Родителям написал проникновенное послание: «Дорогие мои, милые папа и мама. Знаю, что вас страшно огорчит и поразит тот удар, который я вам наношу, и в настоящий момент это единственное, что меня убивает. Но я знаю вас не только за самых лучших людей, которых я встречал в жизни, но и за людей, которые все могут понять и простить. Простите же и меня, если я совершаю поступок, противный вашим убеждениям. Я иначе не могу, и вы сами знаете, что вот 2 года, как я пробую отказаться от старого. Но новая спокойная жизнь не для меня, и, если бы я даже сделал хорошую карьеру, я все равно кончил бы тем же, чем теперь кончаю. Целую много, много раз.
Очевидцы говорили, что все эти дни Богров, кажется, вообще не понимал, что вокруг него происходит. Вел себя как автомат. Тем более не мог он понимать и каким чертиком из табакерки стал в большой политической игре, устранив такую глыбу с пути стольких заинтересованных лиц.

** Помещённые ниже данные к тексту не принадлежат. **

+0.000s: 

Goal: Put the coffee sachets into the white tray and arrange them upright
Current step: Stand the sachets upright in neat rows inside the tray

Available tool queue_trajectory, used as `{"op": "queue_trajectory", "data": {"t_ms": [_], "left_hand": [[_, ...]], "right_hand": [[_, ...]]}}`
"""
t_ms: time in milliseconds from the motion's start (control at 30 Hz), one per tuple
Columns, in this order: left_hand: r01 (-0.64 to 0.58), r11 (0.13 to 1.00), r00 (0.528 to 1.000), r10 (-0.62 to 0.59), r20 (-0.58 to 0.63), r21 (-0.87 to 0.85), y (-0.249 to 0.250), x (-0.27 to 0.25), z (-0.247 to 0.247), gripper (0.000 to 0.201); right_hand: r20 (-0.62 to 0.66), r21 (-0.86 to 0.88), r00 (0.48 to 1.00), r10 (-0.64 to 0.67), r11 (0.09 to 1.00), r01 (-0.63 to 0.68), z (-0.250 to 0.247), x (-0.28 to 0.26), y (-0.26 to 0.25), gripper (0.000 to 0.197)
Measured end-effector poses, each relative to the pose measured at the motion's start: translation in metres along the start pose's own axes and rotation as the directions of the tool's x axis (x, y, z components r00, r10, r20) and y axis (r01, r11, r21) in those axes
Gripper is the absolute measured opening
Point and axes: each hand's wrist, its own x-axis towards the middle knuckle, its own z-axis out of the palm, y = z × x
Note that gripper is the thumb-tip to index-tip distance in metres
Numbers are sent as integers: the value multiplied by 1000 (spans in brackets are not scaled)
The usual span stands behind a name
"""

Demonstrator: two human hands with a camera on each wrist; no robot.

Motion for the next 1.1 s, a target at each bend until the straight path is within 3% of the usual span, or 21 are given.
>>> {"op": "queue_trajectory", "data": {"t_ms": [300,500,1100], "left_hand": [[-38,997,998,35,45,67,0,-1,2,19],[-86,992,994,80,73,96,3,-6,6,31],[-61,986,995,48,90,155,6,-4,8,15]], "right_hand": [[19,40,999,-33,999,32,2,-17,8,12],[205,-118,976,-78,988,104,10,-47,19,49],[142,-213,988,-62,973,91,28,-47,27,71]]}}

12 сентября в Лысогорском форте его привели на виселицу. Из рассказа очевидца казни: «Когда к Богрову подошел палач, тот обратился к присутствующим с просьбой передать его последний привет родителям. После этого палач связал его руки назад, подвел к виселице и надел на него колпак. Последние слова Богрова (удивительно безразличного ко всему происходящему) были обращены к палачу: „Голову поднять выше, что ли?“ Спокойствие приговоренного смутило даже палача, и он поспешно выбил табурет из-под ног Богрова…»
Повесив Богрова, власти так и не объяснили общественности, каким образом в великой империи убивают ее премьеров. За это надо было кому-то отвечать. Кому? В Думе Гучков рвал и метал, требуя «крови»: «Уже давно больна наша Россия, больна тяжким недугом. Поколение, к которому я принадлежу, родилось под выстрел Каракозова, в 70–80-е годы кровавая и грязная волна террора прокатилась по нашему отечеству… Террор когда-то затормозил и тормозит с тех пор поступательный ход реформ, террор давал оружие в руки реакции, террор своим кровавым туманом окутал зарю русской свободы».
«Кровь» могла предоставить только сенаторская комиссия Трусевича. Однако работать ей фактически не давали. В итоге только через полгода после убийства комиссия подготовила обвинительный акт в отношении Кулябко, Курлова, Веригина и Спиридовича. 20 марта 1912 года в 1-м департаменте Госсовета под председательством министра юстиции Ивана Щегловитова рассматривалось дело о Курлове, Веригине, Спиридовиче и Кулябко. Постановили – всех предать суду по обвинению в превышении власти и бездействии, повлекших за собой убийство премьера.
Однако царь положил резолюцию: «Дело в отношении Курлова, Спиридовича и Веригина оставить без последствий». Николай собственноручно соизволил начертать на обратной стороне телеграммы, посланной Курловым, в которой последний благодарил за милость и клялся в преданности: «Благодарю. В верности генерала Курлова никогда не сомневался». Стрелочником решили сделать одного Кулябко, сразу же отстраненного от должности. Однако и ему срок заключения был высочайше сокращен с 16 месяцев до 4. Тем не менее вскоре выяснилось, что подполковник не брезговал запускать руку в казну. В связи с обнаружением растраты казенных сумм Кулябко был все же предан суду и приговорен к тюремному заключению. Затем проживал в Киеве, работая агентом по продаже швейных машинок.
Все сестры получили по серьгам. В душе вновь «воцарился истинно пасхальный мир», а в Царском Селе – Распутин и его «нечистая сила».
Сон разума рождает чудовищ
Основной удел всех российских реформаторов – непонимание их современниками. Особенно теми, кто ниже их по интеллекту и не способен оценить по достоинству величие, размах и, главное, последствия их замыслов. Подавляющему большинству людей свойственна забота о собственных сиюминутных интересах, в лучшем случае о благополучии своих близких и родственников. Мало кто в состоянии заглянуть в будущее, понять, к чему именно может привести решительная ломка привычного течения жизни. Предвидение – удел выдающихся личностей, которых много не бывает.
Человек, особенно тот, которому есть что терять, консервативен по своей натуре. Ему гораздо проще ничего не делать, сохраняя уже имеющееся, чем рисковать ради призрачной цели. Для обычного человека это естественно.